A one standard deviation increase in willingness to take risks is associated with a (1) 1.7 (p<0.01), (2) 1.1 (p<0.01), (3) 0.7 (p<0.01) percentage point increase in the probability of migrating, depending on specification (see controls). The average unconditional propensity was 5.8 percent.
Lundberg [2010]
Outcome(s): marital status – ever married by age 35, whether the first marriage ended in a divorce Explanatory Variable(s): personality – survey measures of The Big Five
Data: German Socio-Economic Panel (SOEP); 7,106 household heads, spouses, and partners aged 35-59 in Germany (2005) Methods: probit, Cox proportional hazard model
Controls: (1)education, German ethnicity, and living in East Germany (2) controls in (1), trust, risk aversion, locus of control, positive and negative reciprocity Timing of Measurements: The measures are contemporaneous.

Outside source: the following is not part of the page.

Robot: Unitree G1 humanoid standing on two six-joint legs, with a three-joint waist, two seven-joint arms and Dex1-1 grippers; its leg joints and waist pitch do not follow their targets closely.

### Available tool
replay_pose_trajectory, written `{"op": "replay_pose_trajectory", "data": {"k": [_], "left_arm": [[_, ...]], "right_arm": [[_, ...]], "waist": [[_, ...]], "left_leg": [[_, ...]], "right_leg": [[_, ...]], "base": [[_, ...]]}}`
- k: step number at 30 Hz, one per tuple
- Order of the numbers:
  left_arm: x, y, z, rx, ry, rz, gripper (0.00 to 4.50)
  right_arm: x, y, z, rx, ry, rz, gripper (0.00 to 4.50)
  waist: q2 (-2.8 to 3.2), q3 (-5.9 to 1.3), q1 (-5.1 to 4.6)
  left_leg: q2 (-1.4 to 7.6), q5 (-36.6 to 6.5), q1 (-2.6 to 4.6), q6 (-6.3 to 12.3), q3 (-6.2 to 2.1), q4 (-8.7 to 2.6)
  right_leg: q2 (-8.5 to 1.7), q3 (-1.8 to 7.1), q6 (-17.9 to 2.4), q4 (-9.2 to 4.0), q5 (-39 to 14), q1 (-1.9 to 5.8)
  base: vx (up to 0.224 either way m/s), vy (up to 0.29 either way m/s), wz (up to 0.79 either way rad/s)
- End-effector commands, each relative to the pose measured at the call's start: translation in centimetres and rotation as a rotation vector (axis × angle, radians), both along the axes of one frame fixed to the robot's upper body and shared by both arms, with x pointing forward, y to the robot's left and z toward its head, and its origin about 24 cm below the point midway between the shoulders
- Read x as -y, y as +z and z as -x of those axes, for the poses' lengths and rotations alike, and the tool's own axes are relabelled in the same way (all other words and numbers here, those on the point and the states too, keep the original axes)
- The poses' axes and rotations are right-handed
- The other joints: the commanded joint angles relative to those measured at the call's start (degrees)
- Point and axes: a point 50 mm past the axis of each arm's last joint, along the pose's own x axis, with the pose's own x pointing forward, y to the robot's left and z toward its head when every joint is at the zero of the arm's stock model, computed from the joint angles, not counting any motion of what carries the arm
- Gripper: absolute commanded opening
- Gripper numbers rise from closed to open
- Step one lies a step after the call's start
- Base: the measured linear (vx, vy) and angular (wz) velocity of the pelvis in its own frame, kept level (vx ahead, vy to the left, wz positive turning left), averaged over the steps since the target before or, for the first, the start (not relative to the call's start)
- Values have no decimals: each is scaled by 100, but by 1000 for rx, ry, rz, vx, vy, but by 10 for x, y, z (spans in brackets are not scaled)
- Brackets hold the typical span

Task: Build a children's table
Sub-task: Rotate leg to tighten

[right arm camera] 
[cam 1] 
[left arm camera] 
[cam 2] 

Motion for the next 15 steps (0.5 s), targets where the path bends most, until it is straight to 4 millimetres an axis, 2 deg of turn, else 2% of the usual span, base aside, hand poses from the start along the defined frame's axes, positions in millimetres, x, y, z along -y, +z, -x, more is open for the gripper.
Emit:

Theory: People match both positively and negatively on personality traits depending on whether they reflect preferences or specialization in production. Matching based on specialization will change as the labor market evolves.
Born before 1960: Extraversion increases the probability of marriage for both men and women (p<0.05); conscientiousness increases the probability for men (p<0.05); neuroticism increases the probability for women (p<0.05, (1) only); and agreeableness increases the probability for women (p<0.05; (1) only) but decreases the probability for men (p<0.05). Born after 1960: Openness to experience has a negative effect on marriage probabilities for men (p<0.05;(1)) and (p<0.10,(2)) and women (p<0.05;(2)) and conscientiousness has a strong positive effect for men and women (p<0.05;(2)).